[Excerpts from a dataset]
_ _ _ _

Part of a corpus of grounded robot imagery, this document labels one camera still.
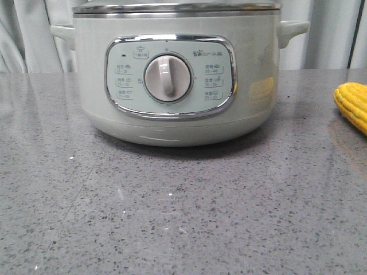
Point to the white curtain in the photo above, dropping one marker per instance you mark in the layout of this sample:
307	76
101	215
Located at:
336	39

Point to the beige timer dial knob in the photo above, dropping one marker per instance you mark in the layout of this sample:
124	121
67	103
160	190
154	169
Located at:
167	78

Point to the glass lid with steel rim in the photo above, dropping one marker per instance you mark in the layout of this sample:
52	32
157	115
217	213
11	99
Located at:
106	7

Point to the yellow corn cob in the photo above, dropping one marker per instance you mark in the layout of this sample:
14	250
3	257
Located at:
350	98

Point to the pale green electric cooking pot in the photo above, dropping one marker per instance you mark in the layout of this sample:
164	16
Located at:
233	59

_ _ _ _

◆ Exercise objective
All lines with the word "instance" need to be copied from the data above.

◆ Response
Point to the white curtain in the photo above, dropping one marker per instance you mark in the layout of this sample:
Point to the beige timer dial knob in the photo above, dropping one marker per instance you mark in the layout of this sample:
Point to the glass lid with steel rim in the photo above, dropping one marker per instance you mark in the layout of this sample:
Point to the yellow corn cob in the photo above, dropping one marker per instance you mark in the layout of this sample:
Point to the pale green electric cooking pot in the photo above, dropping one marker per instance you mark in the layout of this sample:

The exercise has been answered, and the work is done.